Data records

--- START ---

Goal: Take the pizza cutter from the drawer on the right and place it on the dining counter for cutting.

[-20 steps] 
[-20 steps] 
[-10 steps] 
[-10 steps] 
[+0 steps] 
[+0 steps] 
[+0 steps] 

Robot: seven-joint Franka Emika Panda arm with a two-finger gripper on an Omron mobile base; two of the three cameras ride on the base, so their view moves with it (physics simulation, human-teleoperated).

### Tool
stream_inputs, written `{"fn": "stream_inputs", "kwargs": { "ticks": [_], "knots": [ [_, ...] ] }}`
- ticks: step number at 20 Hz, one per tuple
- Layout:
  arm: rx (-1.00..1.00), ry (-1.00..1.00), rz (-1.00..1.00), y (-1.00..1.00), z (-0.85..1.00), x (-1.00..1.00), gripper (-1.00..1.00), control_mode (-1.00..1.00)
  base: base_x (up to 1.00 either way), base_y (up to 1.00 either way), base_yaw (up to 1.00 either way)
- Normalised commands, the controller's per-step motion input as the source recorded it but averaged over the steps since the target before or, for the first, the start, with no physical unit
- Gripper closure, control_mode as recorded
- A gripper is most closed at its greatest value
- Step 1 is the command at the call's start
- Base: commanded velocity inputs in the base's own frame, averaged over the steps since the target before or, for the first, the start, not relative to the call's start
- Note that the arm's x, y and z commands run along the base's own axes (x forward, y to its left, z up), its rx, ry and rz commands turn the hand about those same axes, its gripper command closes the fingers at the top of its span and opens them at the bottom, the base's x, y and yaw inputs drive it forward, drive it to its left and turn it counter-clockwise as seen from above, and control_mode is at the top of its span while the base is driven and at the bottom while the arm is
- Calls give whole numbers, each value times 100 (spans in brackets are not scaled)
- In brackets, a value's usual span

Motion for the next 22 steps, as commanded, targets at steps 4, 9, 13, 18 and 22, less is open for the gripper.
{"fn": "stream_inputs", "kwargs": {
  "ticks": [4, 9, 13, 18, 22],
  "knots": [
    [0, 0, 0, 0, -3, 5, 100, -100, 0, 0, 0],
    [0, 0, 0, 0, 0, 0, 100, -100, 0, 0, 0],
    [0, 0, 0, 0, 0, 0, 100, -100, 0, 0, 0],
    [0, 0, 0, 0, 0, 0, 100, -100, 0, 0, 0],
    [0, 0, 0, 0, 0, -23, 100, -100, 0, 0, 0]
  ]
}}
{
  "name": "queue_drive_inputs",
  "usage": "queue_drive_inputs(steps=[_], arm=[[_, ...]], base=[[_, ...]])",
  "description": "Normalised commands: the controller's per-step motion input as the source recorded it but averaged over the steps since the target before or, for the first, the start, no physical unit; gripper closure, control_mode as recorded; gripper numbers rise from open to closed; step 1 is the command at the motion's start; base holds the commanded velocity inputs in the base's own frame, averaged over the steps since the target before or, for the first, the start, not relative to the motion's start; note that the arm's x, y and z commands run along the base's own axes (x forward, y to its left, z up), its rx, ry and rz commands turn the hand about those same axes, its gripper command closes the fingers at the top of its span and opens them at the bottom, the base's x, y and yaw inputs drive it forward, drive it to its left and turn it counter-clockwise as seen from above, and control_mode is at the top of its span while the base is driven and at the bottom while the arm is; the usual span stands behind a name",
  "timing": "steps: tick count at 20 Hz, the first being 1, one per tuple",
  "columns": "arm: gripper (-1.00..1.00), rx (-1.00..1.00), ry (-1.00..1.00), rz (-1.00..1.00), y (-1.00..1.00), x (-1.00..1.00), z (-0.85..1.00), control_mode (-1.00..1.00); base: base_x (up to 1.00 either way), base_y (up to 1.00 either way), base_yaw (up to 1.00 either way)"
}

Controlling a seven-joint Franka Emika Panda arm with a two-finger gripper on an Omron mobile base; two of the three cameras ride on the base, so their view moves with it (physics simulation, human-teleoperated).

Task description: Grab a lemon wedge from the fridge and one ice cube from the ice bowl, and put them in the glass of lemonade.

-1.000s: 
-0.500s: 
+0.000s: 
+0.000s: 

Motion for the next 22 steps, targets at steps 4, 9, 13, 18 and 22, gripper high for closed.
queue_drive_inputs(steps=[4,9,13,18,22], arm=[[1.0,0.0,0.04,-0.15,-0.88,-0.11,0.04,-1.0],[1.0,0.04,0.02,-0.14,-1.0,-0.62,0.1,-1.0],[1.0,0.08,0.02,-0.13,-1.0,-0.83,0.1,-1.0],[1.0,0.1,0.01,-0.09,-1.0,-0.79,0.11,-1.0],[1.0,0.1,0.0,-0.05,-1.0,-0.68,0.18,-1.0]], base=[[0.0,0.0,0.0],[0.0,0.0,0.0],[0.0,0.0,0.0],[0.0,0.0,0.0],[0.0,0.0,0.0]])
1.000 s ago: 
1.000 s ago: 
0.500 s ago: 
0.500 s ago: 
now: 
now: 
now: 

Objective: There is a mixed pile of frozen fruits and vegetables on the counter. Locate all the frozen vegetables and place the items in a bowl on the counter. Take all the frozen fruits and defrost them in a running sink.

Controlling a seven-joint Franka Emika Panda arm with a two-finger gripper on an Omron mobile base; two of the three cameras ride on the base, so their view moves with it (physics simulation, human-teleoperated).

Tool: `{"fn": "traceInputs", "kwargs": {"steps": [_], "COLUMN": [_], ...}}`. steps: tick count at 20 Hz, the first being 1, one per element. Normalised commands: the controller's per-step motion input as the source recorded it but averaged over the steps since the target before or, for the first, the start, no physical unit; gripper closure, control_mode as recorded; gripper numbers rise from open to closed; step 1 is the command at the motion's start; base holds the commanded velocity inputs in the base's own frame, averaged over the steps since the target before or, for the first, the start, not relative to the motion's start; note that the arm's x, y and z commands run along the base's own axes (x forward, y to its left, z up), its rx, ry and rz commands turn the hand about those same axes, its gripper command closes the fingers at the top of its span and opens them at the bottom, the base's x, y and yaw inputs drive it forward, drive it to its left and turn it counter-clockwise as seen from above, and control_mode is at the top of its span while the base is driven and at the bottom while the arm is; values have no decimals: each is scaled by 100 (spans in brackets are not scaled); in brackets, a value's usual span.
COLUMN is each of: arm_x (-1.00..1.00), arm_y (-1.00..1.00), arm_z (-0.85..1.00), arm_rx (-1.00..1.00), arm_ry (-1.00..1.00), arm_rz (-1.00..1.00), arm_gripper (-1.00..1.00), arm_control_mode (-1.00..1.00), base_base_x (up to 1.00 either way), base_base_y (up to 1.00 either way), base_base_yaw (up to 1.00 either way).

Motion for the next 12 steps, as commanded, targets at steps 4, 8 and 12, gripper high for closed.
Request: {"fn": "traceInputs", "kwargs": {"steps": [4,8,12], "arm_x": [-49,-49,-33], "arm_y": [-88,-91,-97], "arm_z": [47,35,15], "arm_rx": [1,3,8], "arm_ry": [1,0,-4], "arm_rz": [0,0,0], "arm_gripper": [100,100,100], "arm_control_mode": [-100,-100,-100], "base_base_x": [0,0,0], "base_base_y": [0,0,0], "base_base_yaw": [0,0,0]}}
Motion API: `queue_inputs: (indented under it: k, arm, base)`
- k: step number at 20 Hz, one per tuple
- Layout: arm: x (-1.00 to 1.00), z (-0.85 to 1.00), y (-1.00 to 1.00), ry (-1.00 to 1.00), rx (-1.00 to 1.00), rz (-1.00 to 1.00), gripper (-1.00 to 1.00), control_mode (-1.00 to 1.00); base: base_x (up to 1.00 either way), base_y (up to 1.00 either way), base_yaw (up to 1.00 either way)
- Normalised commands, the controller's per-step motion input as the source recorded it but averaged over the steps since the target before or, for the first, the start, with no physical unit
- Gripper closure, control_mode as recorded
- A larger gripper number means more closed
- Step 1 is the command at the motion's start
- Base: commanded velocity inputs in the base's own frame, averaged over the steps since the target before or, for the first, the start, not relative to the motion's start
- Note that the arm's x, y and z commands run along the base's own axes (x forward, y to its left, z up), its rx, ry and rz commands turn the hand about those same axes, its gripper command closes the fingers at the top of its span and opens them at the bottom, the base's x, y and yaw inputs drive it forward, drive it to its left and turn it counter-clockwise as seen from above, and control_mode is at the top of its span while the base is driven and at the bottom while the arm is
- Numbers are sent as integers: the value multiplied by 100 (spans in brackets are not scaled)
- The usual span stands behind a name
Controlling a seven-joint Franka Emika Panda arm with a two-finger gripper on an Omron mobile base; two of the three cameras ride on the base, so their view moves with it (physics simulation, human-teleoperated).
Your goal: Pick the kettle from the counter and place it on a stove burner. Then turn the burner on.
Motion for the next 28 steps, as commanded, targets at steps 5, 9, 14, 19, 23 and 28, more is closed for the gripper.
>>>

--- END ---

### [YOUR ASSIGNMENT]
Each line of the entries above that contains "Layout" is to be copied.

### [THE COMPLETED TASK]
- Layout:
- Layout: arm: x (-1.00 to 1.00), z (-0.85 to 1.00), y (-1.00 to 1.00), ry (-1.00 to 1.00), rx (-1.00 to 1.00), rz (-1.00 to 1.00), gripper (-1.00 to 1.00), control_mode (-1.00 to 1.00); base: base_x (up to 1.00 either way), base_y (up to 1.00 either way), base_yaw (up to 1.00 either way)

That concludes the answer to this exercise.